In difference to our fingerprints (which we can see and visually study), our hearts have to be known in other ways. We need new epistemologies - ways of going inward. Listening to the heart, to its rhythm and cadence. Moving in ways that creates space for the heart, so we can feel the physicality of it, or intuiting its needs and requirements.
Accessing the internal via the external is a process. These clay sculptural hearts act as a trigger of sorts, and/or catalyst in this transformation. The hearts are representational, not anatomically correct. By holding them, by considering their weight and placement, and thinking about their movement (the transference and transmutation of blood and air), and linking that visceral knowledge to one’s own heart, a bridge between the tangible and intangible is made.
Knowing one’s own heart is complex. There are biological and anatomical happenings that are imperative to know for one’s own health and longevity. Our heart holds the history of our ancestors. The heart has a narrative; it determines our mortality and encases our deep longings. To move from our inner landscapes is to express our inheritance, our memories and experiences. To harmonize with our organs brings us closer to knowing ourselves.
It is important to have an intimate relationship with our heart, considering its significance. It is, after all, our source of life. But that relationship requires work - attention, learning, empathy, patience. It is for this reason that we created this body of artwork - a multisensory approach to an interdisciplinary exhibit.
Ashley Johnson, performance artist
Conversations with a Faltering Heart
Conversations with a Faltering Heart is a solo dance performance by Ashley Johnson that examines the lived experience of congenital heart disease while exploring the heart as both biological organ and enduring metaphor. Emerging from The Moving Heart, a collaborative installation with ceramic artist Karlie King, the work invites audiences into a multi-sensory space where the internal becomes visible.

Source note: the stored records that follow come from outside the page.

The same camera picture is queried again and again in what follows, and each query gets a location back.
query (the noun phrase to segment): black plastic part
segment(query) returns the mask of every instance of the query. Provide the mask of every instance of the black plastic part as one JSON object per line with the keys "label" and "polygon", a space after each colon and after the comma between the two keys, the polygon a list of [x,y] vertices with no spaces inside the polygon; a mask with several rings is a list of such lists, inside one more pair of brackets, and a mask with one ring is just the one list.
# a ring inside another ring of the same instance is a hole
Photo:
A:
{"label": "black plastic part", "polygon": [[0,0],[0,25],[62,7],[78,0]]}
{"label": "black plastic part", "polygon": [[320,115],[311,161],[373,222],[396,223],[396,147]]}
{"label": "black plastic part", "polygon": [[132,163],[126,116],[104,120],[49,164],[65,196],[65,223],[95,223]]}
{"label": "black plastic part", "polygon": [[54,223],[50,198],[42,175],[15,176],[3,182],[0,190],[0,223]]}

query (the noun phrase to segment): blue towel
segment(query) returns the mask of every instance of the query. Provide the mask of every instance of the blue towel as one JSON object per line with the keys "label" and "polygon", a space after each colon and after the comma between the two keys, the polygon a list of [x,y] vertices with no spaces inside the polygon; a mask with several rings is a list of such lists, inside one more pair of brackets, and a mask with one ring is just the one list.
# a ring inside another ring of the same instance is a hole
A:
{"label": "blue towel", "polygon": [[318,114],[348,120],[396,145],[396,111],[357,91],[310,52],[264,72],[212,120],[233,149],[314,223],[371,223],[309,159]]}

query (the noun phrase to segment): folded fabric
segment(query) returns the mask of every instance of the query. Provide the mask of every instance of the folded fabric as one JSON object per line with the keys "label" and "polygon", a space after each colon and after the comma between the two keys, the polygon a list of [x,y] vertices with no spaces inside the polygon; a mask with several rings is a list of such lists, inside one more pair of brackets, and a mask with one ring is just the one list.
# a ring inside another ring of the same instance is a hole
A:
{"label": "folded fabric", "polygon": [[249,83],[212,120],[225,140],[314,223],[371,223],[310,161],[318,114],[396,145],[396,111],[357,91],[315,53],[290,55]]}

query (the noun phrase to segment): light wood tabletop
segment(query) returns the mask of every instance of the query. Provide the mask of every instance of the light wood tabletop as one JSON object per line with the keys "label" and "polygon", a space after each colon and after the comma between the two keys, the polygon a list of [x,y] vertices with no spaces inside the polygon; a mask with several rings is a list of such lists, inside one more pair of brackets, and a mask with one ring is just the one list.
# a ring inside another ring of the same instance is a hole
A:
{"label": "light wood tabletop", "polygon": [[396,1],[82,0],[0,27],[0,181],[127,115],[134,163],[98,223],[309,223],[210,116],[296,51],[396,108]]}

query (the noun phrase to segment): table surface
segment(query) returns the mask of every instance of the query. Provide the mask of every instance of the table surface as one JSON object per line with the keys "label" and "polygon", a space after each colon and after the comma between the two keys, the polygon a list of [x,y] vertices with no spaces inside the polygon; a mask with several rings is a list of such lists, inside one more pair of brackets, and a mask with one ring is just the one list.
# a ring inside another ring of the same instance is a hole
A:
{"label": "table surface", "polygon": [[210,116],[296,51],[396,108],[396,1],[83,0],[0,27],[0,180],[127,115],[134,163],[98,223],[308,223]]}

Rooted in Johnson’s personal experience, the piece draws inspiration from the sound and imagery of echocardiograms. Set to a soundscape composed using three years of recordings from her own heart by musician Clinton Ackerman, Johnson moves and speaks in direct dialogue with her heartbeat—blending story, and sensation into a love letter to the parts of her heart that await replacement.

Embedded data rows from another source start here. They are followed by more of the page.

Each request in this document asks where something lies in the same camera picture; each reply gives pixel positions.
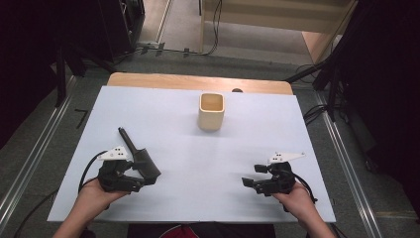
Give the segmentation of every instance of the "white tabletop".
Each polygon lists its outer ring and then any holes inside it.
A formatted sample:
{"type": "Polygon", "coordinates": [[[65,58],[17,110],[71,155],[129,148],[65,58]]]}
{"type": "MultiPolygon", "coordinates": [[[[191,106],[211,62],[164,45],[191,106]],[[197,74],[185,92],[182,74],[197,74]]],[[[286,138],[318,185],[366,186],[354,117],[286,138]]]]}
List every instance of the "white tabletop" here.
{"type": "MultiPolygon", "coordinates": [[[[295,96],[219,92],[226,106],[222,128],[204,132],[197,126],[203,92],[207,91],[102,87],[48,221],[65,219],[92,157],[126,146],[119,127],[127,131],[137,149],[148,150],[161,176],[156,184],[112,203],[97,220],[295,221],[273,197],[244,187],[242,178],[269,179],[270,174],[255,173],[254,165],[267,165],[275,152],[304,152],[306,157],[290,162],[293,172],[310,184],[322,218],[336,221],[295,96]]],[[[93,163],[86,179],[96,177],[101,166],[102,162],[93,163]]],[[[126,175],[140,176],[132,170],[126,175]]]]}

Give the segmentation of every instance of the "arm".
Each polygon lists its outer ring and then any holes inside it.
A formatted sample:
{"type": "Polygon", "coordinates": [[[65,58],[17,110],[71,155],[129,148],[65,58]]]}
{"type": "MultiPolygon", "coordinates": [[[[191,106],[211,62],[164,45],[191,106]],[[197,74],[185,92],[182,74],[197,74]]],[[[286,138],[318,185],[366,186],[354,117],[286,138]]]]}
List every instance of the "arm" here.
{"type": "Polygon", "coordinates": [[[80,191],[70,213],[53,237],[78,238],[83,229],[113,201],[126,195],[123,191],[106,192],[96,178],[80,191]]]}
{"type": "Polygon", "coordinates": [[[290,194],[274,193],[272,196],[278,199],[297,218],[299,224],[309,233],[311,238],[335,237],[322,220],[309,197],[308,191],[301,183],[297,182],[290,194]]]}

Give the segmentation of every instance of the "person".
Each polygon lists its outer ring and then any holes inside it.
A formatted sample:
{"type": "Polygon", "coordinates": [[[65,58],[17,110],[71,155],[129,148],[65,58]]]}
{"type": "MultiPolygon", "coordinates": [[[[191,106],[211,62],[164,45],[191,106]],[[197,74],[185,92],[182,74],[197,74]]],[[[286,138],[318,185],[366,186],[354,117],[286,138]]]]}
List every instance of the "person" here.
{"type": "MultiPolygon", "coordinates": [[[[56,230],[53,238],[78,238],[88,224],[113,201],[129,194],[123,191],[106,192],[97,178],[87,182],[80,191],[71,211],[56,230]]],[[[308,191],[296,182],[291,193],[272,194],[287,210],[297,218],[311,238],[335,237],[319,215],[308,191]]]]}

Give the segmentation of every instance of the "person's right hand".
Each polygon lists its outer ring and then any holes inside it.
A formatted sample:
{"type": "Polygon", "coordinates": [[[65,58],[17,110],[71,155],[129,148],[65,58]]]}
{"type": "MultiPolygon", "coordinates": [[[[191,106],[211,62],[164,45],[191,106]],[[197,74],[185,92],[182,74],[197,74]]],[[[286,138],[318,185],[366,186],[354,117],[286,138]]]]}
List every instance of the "person's right hand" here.
{"type": "Polygon", "coordinates": [[[297,218],[310,237],[335,237],[322,220],[305,186],[296,182],[289,194],[273,193],[287,210],[297,218]]]}

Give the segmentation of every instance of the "gray floor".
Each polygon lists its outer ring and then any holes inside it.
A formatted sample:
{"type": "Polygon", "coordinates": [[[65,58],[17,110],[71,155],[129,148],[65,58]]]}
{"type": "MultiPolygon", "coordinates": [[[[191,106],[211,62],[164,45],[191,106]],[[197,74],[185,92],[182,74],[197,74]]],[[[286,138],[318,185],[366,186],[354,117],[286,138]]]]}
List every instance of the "gray floor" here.
{"type": "MultiPolygon", "coordinates": [[[[185,9],[185,11],[198,16],[198,1],[172,1],[160,39],[161,42],[165,42],[166,49],[193,49],[194,44],[198,41],[198,32],[195,35],[194,31],[190,31],[194,33],[194,36],[187,36],[185,33],[189,30],[186,30],[186,32],[179,30],[178,32],[176,25],[179,26],[179,24],[175,24],[175,26],[170,24],[177,22],[172,19],[179,17],[179,13],[174,14],[174,12],[180,9],[185,9]],[[182,8],[179,3],[185,3],[187,7],[182,8]]],[[[277,46],[270,46],[264,49],[264,44],[262,44],[252,48],[252,46],[258,45],[257,41],[264,41],[264,38],[256,40],[257,36],[248,37],[239,34],[236,37],[240,41],[231,41],[235,36],[231,35],[232,38],[229,37],[229,34],[232,32],[228,30],[235,27],[233,25],[226,26],[223,31],[220,31],[220,34],[223,34],[223,37],[221,35],[221,46],[212,57],[190,56],[184,58],[176,53],[163,53],[162,56],[156,57],[155,53],[149,52],[145,55],[130,56],[116,65],[116,67],[121,71],[129,72],[179,73],[283,80],[288,76],[294,75],[300,65],[310,63],[310,57],[304,47],[303,39],[301,36],[299,37],[299,33],[284,31],[282,35],[286,40],[281,41],[277,46]],[[246,39],[251,39],[252,42],[247,43],[246,39]],[[281,57],[270,53],[269,49],[277,49],[281,57]]],[[[237,27],[238,30],[234,32],[250,33],[248,30],[240,29],[243,27],[237,27]]],[[[207,40],[206,43],[210,46],[211,39],[207,40]]],[[[107,83],[108,77],[109,74],[102,68],[93,67],[87,72],[85,77],[76,79],[65,114],[44,150],[41,160],[7,225],[5,225],[3,232],[0,231],[1,237],[13,237],[19,224],[21,224],[25,215],[35,204],[59,187],[85,124],[84,121],[82,126],[77,129],[82,114],[76,112],[75,109],[90,110],[93,107],[100,87],[107,83]]],[[[312,77],[307,76],[303,80],[311,81],[312,77]]],[[[311,89],[310,84],[297,81],[292,86],[293,92],[298,98],[302,114],[317,104],[316,92],[311,89]]],[[[0,194],[2,197],[12,186],[15,177],[24,166],[27,157],[48,123],[53,113],[54,101],[55,94],[53,92],[40,103],[39,107],[0,151],[0,168],[3,179],[0,183],[0,194]]],[[[415,224],[416,216],[401,186],[386,175],[368,172],[365,167],[364,155],[350,127],[341,119],[337,121],[336,125],[340,130],[349,157],[363,185],[363,190],[375,214],[383,237],[419,237],[420,227],[415,224]]],[[[320,117],[310,124],[308,132],[337,216],[337,226],[348,237],[369,237],[324,119],[320,117]]],[[[52,204],[47,202],[34,213],[27,222],[21,237],[52,236],[58,224],[46,222],[51,206],[52,204]]],[[[296,223],[275,224],[275,228],[277,237],[305,236],[305,232],[296,223]]],[[[96,231],[98,237],[125,237],[127,225],[95,223],[92,229],[96,231]]]]}

Created and performed by Ashley Johnson Musical score by Clinton Ackerman Rehearsal direction by Traci Foster With gratitude to the many experts who contributed to the development of The Moving Heart
Organizer
Weyburn Art Gallery
The Weyburn Art Gallery is a public art gallery located within the Credit Union Spark Centre. The gallery focuses on visual art exhibitions. Working with the Credit Union Spark Centre, the Weyburn Art Gallery organizes and facilitates a variety of art and craft classes offered by the City of Weyburn. The Weyburn Art Gallery also works closely with the Weyburn Arts Council to create public art works in our city, as well as organizing a variety of art events held throughout Weyburn.
WAG's mandate is to promote, support and encourage the arts by providing a diverse range of opportunities that increase awareness, understanding, curiosity, debate, education, and knowledge.